#### [What is being asked]
From the line containing "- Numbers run" through the last line of the data, return those lines exactly as written and nothing more.

╭─ Dataset section

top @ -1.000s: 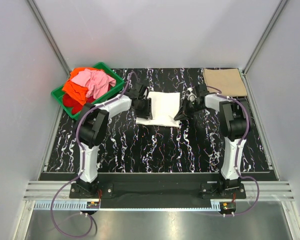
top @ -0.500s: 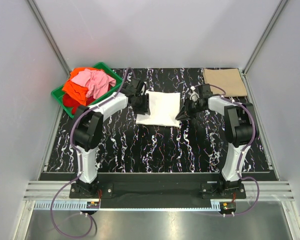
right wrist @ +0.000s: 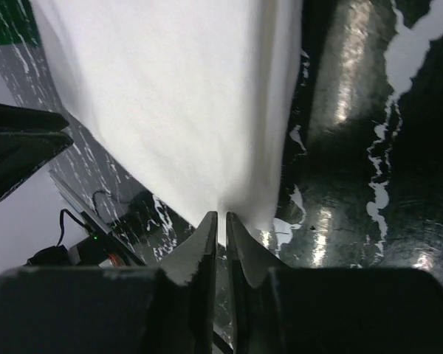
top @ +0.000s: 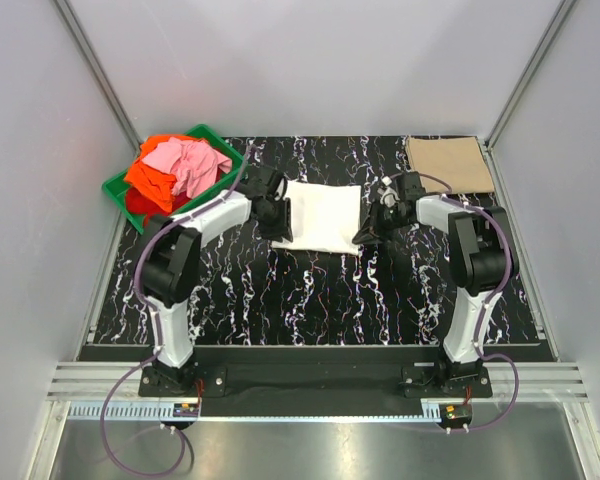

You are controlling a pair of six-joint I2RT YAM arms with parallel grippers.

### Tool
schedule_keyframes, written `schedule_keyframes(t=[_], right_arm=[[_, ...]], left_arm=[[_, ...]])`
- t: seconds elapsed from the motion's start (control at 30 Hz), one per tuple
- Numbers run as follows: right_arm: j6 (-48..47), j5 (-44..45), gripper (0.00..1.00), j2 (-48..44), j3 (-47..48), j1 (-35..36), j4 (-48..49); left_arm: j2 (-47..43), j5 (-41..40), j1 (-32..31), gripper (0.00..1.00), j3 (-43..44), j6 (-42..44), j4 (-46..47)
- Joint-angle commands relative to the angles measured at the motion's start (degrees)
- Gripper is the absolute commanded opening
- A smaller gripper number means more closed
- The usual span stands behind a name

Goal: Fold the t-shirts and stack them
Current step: Fold the tshirt

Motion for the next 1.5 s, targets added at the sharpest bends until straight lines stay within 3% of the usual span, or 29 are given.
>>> schedule_keyframes(t=[0.0, 0.17, 0.3, 0.53, 0.83, 1.2, 1.37, 1.47], right_arm=[[2.78, -1.51, 0.15, -3.97, 5.03, 1.88, 1.57], [6.92, -5.90, 0.04, 1.74, 15.22, 5.66, 2.89], [8.33, -7.49, 0.03, 10.60, 22.60, 7.25, 3.33], [5.60, -9.42, 0.00, 22.67, 26.30, 6.02, 3.07], [5.86, -12.23, 0.00, 15.82, 27.89, 5.75, 2.19], [4.64, -10.39, 0.01, 10.36, 11.29, 6.37, 7.89], [3.49, -7.75, 0.01, 13.79, 11.10, 6.19, 7.99], [3.23, -6.79, 0.04, 10.22, 11.80, 6.28, 5.97]], left_arm=[[-9.90, 1.48, 2.24, 0.38, 1.53, 0.42, 0.23], [-16.77, 6.58, 5.93, 0.39, 1.81, 2.18, 0.06], [-22.30, 6.42, 7.16, 0.39, -1.18, 2.70, 0.32], [-24.16, 6.85, 7.60, 0.39, -4.70, 3.05, 0.67], [-20.04, 8.24, 7.43, 0.40, -5.05, 1.14, 3.03], [-7.11, 13.27, 4.88, 0.39, -3.65, -3.18, 9.02], [-7.11, 11.86, 4.88, 0.39, -3.56, -2.04, 9.02], [-5.18, 12.30, 4.88, 0.39, -1.11, -0.29, 9.98]])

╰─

#### [Answer for this exercise]
- Numbers run as follows: right_arm: j6 (-48..47), j5 (-44..45), gripper (0.00..1.00), j2 (-48..44), j3 (-47..48), j1 (-35..36), j4 (-48..49); left_arm: j2 (-47..43), j5 (-41..40), j1 (-32..31), gripper (0.00..1.00), j3 (-43..44), j6 (-42..44), j4 (-46..47)
- Joint-angle commands relative to the angles measured at the motion's start (degrees)
- Gripper is the absolute commanded opening
- A smaller gripper number means more closed
- The usual span stands behind a name

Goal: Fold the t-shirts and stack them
Current step: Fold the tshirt

Motion for the next 1.5 s, targets added at the sharpest bends until straight lines stay within 3% of the usual span, or 29 are given.
>>> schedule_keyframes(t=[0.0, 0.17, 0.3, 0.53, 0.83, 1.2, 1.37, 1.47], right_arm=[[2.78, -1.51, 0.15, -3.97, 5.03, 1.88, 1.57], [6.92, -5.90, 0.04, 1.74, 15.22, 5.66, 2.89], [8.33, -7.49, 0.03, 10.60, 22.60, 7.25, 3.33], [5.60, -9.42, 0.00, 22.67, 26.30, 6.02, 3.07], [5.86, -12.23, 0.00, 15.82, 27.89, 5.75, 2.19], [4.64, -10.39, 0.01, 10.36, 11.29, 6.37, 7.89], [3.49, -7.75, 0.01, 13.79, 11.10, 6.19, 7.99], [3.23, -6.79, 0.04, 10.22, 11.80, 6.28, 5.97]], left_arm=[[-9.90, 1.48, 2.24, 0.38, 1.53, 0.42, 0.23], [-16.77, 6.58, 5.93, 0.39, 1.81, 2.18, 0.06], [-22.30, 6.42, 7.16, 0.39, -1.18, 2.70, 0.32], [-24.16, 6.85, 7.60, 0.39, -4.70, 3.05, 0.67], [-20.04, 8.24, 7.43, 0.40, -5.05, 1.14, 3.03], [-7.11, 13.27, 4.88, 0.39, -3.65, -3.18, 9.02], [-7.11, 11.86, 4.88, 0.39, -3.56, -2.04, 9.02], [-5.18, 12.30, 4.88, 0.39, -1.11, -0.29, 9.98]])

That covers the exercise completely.